Pourtant, les groupes de pression
comme le Ruban blanc occultent ces progrès très
substantiels en continuant de
citer comme des moulins à prière tibétains les
vieux chiffres de 1993. Ce qui
entame sérieusement la crédibilité de leur
démarche.
Au nom du principe de l’égalité
des hommes et des femmes, L’après-rupture considère que
la violence envers les
hommes est tout aussi répréhensible et condamnable que la
violence conjugale
envers les femmes, que cette violence prenne la forme de l’agression
physique
ou qu’elle prenne la forme de l’agression psychologique.
Contrairement aux bons gars du
Ruban blanc et contrairement aux groupes de pression féministes,
L’après-rupture
s’oppose non seulement à la violence envers les femmes, mais
aussi à la
violence envers les hommes qui ont les mêmes droits fondamentaux
à la sécurité
et à l’intégrité de leur personne que les femmes.

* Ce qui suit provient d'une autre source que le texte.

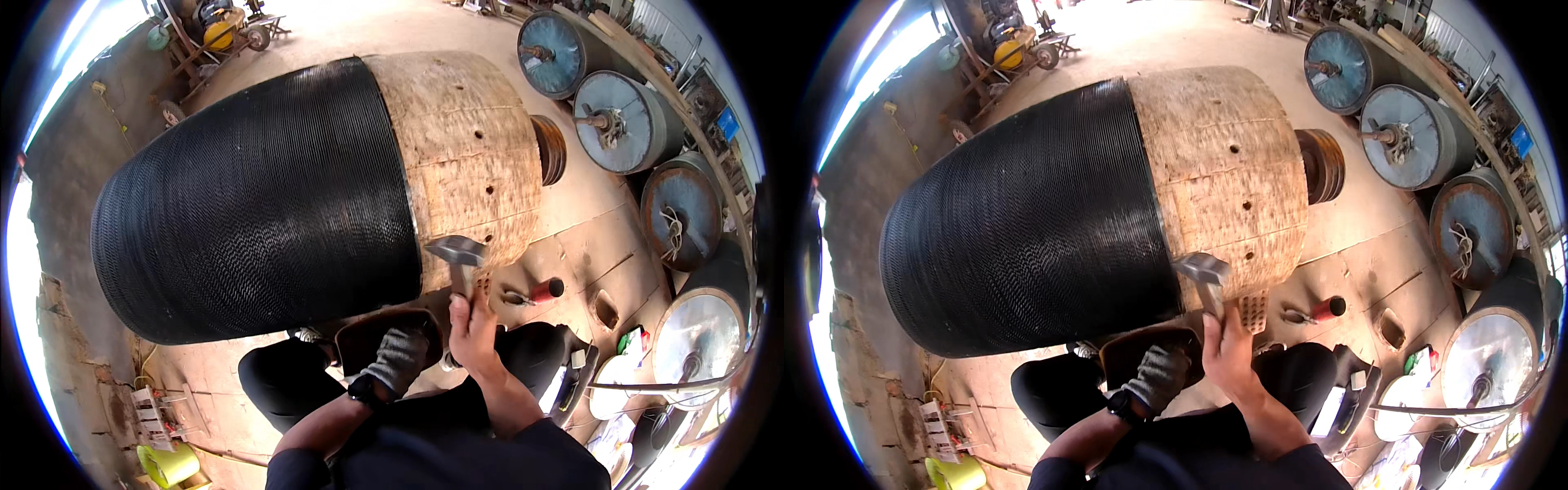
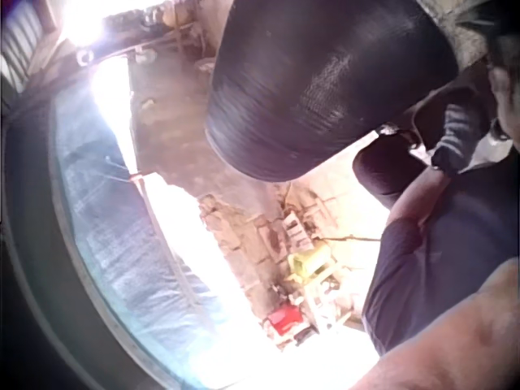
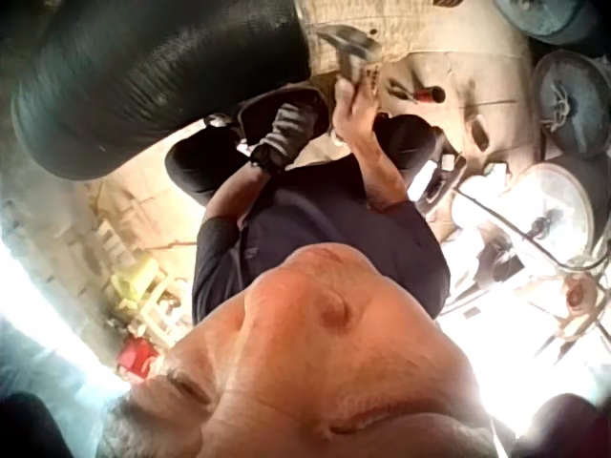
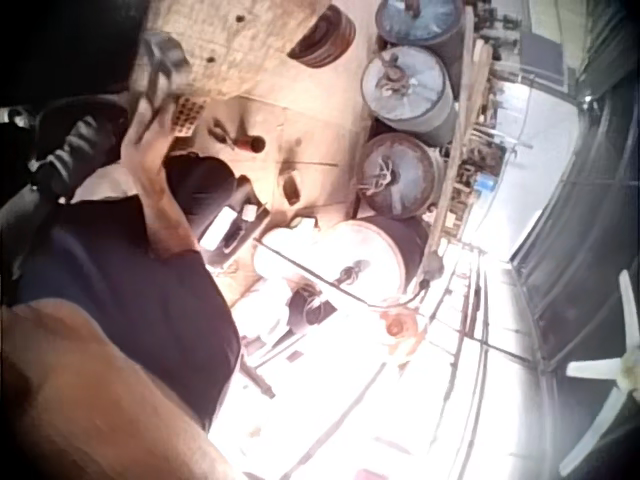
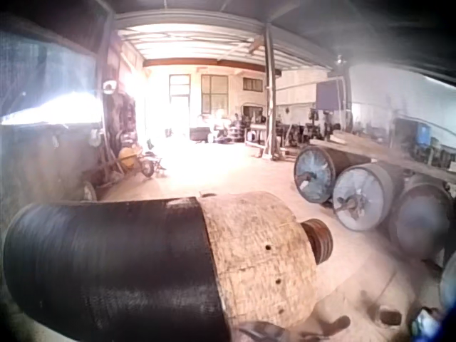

Enfin, contrairement aux bons
gars du Ruban blanc et aux groupes de pression féministes,
L’après-rupture s’oppose
avec fermeté à la fabrication et à la diffusion de
fausses statistiques sur la
violence conjugale, à l’interprétation fallacieuse et
à la manipulation
tendancieuse des statistiques officielles sur cette question, en vue
d’occulter
la victimisation subie par les hommes de la part de leur conjointe ou
d’une
ex-conjointe.
Tant que des groupes de pression comme
le Ruban blanc persisteront à tenter de manipuler l’opinion
publique en
présentant des chiffres dépassés sur la violence
conjugale dans une perspective
de culpabilisation et de diabolisation collective des hommes,
L’après-rupture
continuera à dénoncer cette désinformation.